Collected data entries

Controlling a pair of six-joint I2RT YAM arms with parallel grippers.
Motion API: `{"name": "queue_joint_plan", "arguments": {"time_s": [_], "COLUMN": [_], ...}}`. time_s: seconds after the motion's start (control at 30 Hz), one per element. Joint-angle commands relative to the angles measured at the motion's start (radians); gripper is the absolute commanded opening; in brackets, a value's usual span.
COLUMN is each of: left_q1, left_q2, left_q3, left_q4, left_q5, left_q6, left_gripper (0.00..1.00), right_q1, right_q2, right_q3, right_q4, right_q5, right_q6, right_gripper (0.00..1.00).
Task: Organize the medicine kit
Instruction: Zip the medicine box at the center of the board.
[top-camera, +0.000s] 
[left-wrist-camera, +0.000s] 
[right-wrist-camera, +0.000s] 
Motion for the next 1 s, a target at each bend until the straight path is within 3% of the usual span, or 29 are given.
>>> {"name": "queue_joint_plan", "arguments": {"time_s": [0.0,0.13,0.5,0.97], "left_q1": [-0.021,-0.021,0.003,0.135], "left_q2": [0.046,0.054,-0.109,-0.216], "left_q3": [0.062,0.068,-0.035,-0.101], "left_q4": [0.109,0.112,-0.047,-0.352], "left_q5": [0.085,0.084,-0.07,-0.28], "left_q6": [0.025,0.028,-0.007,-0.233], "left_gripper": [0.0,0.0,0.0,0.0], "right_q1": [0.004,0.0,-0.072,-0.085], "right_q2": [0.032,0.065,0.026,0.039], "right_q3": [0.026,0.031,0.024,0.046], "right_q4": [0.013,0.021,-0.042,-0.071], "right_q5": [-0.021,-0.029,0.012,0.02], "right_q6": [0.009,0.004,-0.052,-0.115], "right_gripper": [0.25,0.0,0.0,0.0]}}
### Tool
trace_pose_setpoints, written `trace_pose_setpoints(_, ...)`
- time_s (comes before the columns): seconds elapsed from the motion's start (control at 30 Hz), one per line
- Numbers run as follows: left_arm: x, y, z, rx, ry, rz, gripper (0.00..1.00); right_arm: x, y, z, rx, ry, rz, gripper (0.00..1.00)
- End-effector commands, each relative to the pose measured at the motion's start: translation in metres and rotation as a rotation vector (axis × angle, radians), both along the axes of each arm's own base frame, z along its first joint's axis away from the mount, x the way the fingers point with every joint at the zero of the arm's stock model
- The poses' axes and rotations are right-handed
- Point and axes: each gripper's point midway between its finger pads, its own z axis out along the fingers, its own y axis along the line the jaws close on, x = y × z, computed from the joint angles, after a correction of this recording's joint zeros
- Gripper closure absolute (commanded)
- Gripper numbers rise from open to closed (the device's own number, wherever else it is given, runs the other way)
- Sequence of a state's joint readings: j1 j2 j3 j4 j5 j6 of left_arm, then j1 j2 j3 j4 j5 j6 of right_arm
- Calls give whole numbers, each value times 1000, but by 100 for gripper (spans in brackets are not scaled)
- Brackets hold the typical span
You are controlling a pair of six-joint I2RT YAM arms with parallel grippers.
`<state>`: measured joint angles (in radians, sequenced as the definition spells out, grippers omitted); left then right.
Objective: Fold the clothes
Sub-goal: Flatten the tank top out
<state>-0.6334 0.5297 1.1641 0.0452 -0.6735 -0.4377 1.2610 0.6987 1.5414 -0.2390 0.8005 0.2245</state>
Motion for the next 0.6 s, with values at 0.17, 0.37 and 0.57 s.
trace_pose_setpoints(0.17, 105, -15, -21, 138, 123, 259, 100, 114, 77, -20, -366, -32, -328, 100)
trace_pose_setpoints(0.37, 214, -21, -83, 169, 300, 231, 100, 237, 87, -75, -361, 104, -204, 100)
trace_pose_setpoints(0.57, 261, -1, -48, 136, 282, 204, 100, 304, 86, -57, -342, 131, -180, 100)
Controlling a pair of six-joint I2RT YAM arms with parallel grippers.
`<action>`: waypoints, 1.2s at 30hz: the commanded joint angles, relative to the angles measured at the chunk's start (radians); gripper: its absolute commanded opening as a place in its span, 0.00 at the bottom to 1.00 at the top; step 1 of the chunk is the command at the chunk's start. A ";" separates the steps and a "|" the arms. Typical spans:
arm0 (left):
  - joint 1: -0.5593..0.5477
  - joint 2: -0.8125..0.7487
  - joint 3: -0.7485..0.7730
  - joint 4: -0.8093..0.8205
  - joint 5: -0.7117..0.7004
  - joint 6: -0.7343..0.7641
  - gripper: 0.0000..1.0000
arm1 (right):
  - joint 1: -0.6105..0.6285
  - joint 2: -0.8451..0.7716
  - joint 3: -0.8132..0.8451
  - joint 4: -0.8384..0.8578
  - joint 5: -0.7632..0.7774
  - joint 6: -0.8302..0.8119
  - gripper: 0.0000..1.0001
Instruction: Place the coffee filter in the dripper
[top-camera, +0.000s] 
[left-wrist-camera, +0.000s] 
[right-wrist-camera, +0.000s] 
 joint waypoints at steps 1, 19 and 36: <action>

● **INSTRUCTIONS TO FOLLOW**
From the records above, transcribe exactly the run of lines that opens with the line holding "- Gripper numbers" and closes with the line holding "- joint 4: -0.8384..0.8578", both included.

● **EXERCISE OUTPUT**
- Gripper numbers rise from open to closed (the device's own number, wherever else it is given, runs the other way)
- Sequence of a state's joint readings: j1 j2 j3 j4 j5 j6 of left_arm, then j1 j2 j3 j4 j5 j6 of right_arm
- Calls give whole numbers, each value times 1000, but by 100 for gripper (spans in brackets are not scaled)
- Brackets hold the typical span
You are controlling a pair of six-joint I2RT YAM arms with parallel grippers.
`<state>`: measured joint angles (in radians, sequenced as the definition spells out, grippers omitted); left then right.
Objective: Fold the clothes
Sub-goal: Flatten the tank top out
<state>-0.6334 0.5297 1.1641 0.0452 -0.6735 -0.4377 1.2610 0.6987 1.5414 -0.2390 0.8005 0.2245</state>
Motion for the next 0.6 s, with values at 0.17, 0.37 and 0.57 s.
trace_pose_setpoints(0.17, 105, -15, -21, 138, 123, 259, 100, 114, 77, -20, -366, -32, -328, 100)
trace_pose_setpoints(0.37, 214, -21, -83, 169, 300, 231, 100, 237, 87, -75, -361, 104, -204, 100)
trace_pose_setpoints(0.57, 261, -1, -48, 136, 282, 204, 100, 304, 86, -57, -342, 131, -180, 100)
Controlling a pair of six-joint I2RT YAM arms with parallel grippers.
`<action>`: waypoints, 1.2s at 30hz: the commanded joint angles, relative to the angles measured at the chunk's start (radians); gripper: its absolute commanded opening as a place in its span, 0.00 at the bottom to 1.00 at the top; step 1 of the chunk is the command at the chunk's start. A ";" separates the steps and a "|" the arms. Typical spans:
arm0 (left):
  - joint 1: -0.5593..0.5477
  - joint 2: -0.8125..0.7487
  - joint 3: -0.7485..0.7730
  - joint 4: -0.8093..0.8205
  - joint 5: -0.7117..0.7004
  - joint 6: -0.7343..0.7641
  - gripper: 0.0000..1.0000
arm1 (right):
  - joint 1: -0.6105..0.6285
  - joint 2: -0.8451..0.7716
  - joint 3: -0.8132..0.8451
  - joint 4: -0.8384..0.8578

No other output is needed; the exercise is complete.